Give the total number of lines in the data below that include "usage", and nothing else.

** Data to use **

────────────────────

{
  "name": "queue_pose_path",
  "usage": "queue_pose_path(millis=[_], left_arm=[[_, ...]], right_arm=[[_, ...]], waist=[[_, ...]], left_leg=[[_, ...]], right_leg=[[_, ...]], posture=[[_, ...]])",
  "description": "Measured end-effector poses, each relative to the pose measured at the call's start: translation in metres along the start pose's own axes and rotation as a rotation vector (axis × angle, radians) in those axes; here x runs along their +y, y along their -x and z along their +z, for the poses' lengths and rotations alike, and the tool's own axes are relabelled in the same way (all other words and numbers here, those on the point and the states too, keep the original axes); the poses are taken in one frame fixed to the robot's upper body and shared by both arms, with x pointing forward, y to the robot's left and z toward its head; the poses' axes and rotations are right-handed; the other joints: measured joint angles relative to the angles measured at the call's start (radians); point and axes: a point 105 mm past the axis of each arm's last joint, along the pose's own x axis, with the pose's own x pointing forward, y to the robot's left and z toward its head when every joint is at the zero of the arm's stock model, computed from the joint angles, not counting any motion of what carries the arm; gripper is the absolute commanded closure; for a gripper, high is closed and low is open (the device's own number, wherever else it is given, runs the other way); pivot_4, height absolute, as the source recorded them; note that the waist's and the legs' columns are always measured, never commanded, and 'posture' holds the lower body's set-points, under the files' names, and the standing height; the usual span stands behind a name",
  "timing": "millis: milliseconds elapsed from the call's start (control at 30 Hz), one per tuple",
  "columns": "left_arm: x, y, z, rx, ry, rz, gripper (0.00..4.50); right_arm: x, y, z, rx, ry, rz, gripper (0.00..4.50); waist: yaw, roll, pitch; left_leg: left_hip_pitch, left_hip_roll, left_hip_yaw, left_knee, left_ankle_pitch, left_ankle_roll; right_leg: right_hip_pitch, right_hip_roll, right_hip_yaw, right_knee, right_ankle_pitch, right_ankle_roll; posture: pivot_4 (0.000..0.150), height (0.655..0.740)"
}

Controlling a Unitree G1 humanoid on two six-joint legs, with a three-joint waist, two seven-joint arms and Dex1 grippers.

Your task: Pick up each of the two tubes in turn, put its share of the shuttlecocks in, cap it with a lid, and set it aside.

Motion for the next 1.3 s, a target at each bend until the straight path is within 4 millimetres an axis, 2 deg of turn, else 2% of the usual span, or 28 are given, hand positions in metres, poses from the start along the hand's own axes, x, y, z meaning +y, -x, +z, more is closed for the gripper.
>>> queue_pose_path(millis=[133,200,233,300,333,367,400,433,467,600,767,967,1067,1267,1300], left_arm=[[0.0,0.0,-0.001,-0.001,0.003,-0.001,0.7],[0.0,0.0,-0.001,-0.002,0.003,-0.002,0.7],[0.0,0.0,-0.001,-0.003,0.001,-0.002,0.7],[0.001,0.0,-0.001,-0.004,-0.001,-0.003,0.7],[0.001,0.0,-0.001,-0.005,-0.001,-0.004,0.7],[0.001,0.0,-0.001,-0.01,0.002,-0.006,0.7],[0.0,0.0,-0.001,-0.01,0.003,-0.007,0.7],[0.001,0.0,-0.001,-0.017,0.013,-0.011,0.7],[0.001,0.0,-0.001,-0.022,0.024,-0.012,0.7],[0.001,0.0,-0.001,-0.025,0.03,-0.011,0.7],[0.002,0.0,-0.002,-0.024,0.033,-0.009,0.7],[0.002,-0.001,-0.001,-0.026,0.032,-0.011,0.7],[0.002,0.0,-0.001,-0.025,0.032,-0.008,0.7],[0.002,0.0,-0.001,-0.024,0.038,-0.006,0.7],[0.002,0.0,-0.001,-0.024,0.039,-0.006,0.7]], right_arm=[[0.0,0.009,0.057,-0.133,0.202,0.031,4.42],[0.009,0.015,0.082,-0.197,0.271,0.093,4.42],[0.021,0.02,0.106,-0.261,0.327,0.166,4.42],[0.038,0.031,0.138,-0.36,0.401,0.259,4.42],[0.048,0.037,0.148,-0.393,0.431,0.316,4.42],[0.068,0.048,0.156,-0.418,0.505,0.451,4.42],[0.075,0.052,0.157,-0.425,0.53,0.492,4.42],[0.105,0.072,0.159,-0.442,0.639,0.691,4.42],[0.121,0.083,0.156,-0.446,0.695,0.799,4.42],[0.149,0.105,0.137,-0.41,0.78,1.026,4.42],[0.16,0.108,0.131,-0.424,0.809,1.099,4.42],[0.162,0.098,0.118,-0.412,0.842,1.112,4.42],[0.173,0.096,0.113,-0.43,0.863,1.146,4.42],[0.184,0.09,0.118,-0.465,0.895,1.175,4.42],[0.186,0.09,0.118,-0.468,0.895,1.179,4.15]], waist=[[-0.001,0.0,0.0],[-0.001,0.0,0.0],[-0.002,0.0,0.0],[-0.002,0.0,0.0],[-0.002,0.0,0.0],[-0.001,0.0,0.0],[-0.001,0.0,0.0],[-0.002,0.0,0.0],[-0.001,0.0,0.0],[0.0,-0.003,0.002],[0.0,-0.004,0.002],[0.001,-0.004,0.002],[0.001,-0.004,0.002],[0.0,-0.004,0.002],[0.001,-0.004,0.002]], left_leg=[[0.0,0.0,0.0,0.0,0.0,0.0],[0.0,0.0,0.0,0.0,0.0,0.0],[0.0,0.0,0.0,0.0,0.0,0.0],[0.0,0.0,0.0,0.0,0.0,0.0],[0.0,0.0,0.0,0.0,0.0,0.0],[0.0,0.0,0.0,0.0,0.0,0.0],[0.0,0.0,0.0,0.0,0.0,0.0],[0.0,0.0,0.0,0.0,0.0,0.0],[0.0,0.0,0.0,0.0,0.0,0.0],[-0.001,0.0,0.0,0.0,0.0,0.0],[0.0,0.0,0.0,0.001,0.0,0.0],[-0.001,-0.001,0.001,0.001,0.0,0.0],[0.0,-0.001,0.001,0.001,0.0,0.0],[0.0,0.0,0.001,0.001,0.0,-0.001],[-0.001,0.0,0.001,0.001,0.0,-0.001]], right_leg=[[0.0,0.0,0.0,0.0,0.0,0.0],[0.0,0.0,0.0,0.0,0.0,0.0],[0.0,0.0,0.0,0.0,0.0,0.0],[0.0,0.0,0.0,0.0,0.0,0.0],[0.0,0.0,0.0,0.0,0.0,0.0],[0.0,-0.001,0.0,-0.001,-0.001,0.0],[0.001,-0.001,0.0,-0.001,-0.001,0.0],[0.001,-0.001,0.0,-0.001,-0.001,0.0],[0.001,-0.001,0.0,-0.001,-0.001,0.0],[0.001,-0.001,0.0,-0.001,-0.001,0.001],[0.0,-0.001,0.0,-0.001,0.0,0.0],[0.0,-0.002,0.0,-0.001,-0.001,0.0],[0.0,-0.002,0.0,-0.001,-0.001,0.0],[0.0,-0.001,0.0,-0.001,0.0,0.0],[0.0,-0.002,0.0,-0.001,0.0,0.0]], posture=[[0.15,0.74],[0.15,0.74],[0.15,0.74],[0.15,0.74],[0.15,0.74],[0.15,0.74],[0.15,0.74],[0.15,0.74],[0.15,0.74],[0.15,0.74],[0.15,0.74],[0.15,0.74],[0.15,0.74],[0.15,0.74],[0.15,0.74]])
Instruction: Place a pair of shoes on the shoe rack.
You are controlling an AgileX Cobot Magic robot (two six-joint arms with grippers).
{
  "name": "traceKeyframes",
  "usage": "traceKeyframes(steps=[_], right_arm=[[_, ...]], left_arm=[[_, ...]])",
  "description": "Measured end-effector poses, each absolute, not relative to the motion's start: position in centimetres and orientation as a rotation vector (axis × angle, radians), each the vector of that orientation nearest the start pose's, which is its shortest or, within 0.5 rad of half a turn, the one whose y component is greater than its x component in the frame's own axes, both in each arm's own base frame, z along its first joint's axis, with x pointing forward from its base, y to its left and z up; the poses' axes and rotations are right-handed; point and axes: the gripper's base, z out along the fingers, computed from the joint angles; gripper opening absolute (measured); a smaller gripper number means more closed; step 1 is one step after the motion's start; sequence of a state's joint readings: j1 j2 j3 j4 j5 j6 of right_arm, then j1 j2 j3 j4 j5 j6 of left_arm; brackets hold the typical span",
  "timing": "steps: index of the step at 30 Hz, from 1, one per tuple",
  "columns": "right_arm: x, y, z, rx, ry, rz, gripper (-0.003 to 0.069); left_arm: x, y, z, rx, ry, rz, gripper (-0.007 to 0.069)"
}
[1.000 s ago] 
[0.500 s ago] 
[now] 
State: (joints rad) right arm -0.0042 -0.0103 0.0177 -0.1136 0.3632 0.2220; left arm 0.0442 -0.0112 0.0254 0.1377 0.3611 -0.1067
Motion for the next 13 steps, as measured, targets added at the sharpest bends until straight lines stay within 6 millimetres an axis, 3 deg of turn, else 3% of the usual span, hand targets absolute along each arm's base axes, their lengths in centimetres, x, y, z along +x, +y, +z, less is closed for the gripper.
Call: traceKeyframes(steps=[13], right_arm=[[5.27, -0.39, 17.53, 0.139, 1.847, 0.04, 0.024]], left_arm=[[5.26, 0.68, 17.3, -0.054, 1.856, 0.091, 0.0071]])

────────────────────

** Final answer **
2